Prawnicy krytykują dokument za jego sprzeczności z innymi aktami – np. Konwencją o Prawach Dziecka czy z Traktatem o Unii Europejskiej. Nie przeszkadzało to jednak Europejskiemu Komitetowi Ekonomiczno – Społecznemu w wezwaniu państw członkowskich do szybkiego ratyfikowania i stosowania Konwencji Stambulskiej.
Wśród polityków polskich konsekwentnej krytyce poddaje Konwencję Stambulską Marek Jurek, pokazując jej niebezpieczne strony – obok deklaracji walki z przemocą promuje ona wykorzenianie stereotypów takich jak np. niechodzenie przez chłopców w spódniczkach. Jako alternatywę dla Konwencji Stambulskiej Marek Jurek proponuje promocję „Karty praw rodziny”, wyrażającej myśl Kościoła na temat małżeństwa i rodziny oraz ochrony ich praw. Marek Jurek apelował także do rządu polskiego o jak najszybsze wypowiedzenie Konwencji Stambulskiej. Jak do tej pory z rządu płyną tylko sygnały o nie wycofywaniu się Polski z konwencji.
Bułgarski przełom i unijne naciski
Warunkiem ratyfikowania Konwencji Stambulskiej przez Unię Europejską jako całość konieczne jest ratyfikowanie dokumentu przez wszystkie państwa członkowskie. Tymczasem ratyfikowało ją dopiero kilkanaście spośród 28 państw UE, które ją podpisały.
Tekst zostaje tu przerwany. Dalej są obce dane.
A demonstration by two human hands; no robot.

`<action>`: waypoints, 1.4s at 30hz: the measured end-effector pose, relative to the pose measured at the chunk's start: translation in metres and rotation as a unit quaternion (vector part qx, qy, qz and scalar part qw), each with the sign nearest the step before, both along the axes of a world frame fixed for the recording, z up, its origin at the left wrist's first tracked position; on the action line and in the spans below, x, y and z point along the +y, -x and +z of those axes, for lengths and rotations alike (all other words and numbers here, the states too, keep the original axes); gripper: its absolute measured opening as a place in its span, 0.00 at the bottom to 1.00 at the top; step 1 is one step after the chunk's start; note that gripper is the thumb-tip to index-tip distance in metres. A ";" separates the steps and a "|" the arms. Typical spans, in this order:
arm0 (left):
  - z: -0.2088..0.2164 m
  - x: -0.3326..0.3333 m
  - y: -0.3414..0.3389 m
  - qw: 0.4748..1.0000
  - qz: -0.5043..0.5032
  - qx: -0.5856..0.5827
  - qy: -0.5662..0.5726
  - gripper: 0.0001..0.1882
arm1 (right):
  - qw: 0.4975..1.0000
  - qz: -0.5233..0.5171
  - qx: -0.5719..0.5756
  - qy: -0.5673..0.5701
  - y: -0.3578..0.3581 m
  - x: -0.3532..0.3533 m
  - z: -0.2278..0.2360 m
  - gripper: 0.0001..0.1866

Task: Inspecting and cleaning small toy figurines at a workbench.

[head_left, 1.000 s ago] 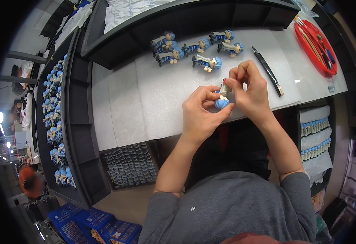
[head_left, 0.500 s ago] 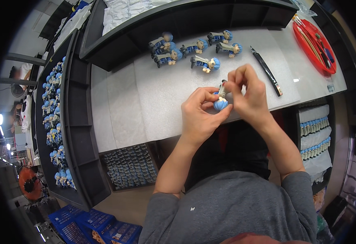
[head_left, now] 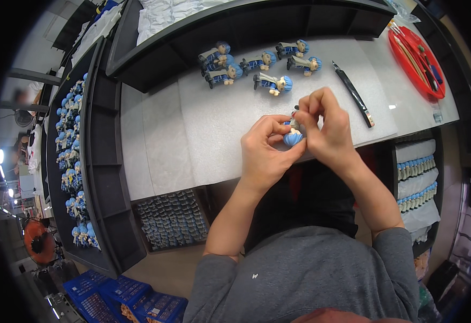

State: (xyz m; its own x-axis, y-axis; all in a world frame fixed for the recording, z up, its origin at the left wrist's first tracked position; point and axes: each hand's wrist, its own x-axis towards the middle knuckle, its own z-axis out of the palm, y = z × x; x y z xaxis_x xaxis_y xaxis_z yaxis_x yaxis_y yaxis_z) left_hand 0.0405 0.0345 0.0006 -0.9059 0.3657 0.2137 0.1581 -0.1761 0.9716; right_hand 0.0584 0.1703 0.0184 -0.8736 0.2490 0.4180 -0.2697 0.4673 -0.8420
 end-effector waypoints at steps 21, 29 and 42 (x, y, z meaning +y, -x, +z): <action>0.002 -0.005 0.001 0.999 -0.024 -0.028 0.009 0.15 | 0.997 -0.043 0.035 0.049 -0.010 0.007 0.004 0.14; 0.000 -0.003 0.000 1.000 -0.009 -0.012 -0.005 0.14 | 0.999 -0.041 0.026 0.022 0.000 -0.007 0.004 0.11; 0.000 -0.003 0.000 1.000 -0.002 0.016 0.008 0.14 | 0.999 -0.035 0.036 -0.007 -0.003 -0.008 0.002 0.10</action>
Decyzja bułgarskiego rządu może więc stać się przełomem w trwających procesach ratyfikacyjnych w krajach członkowskich UE.
Ogłoszona przez premiera Bojko Borysowa decyzja o zatrzymaniu dalszego procedowania ratyfikacji Konwencji Stambulskiej argumentowana jest brakiem poparcia dla jej przyjęcia wśród parlamentarzystów oraz obawami premiera przed pojawieniem się niebezpieczeństwa stabilności państwa bułgarskiego. Za przerwaniem procesu ratyfikacji konwencji przemawiają też badania socjologiczne, według których 63 proc. obywateli Bułgarii jest przeciwnych przyjęciu Konwencji Stambulskiej. Lider jednej z partii koalicyjnych, Wolen Siderow z „Zjednoczonych Patriotów” uważa nawet, że podjęcie próby ratyfikacji Konwencji Stambulskiej może zakończyć się upadkiem rządu premiera Borysowa i przedterminowymi wyborami. Jak pisze „Katoliczeskij Ogliadacz”, obecnie Bułgaria poddawana jest silnemu naciskowi ze strony Komisji Europejskiej, która wszelkimi sposobami chce zmusić Bułgarię do ratyfikacji Konwencji Stambulskiej, wprowadzającej ideologię gender, jakiej nie chcą Bułgarzy.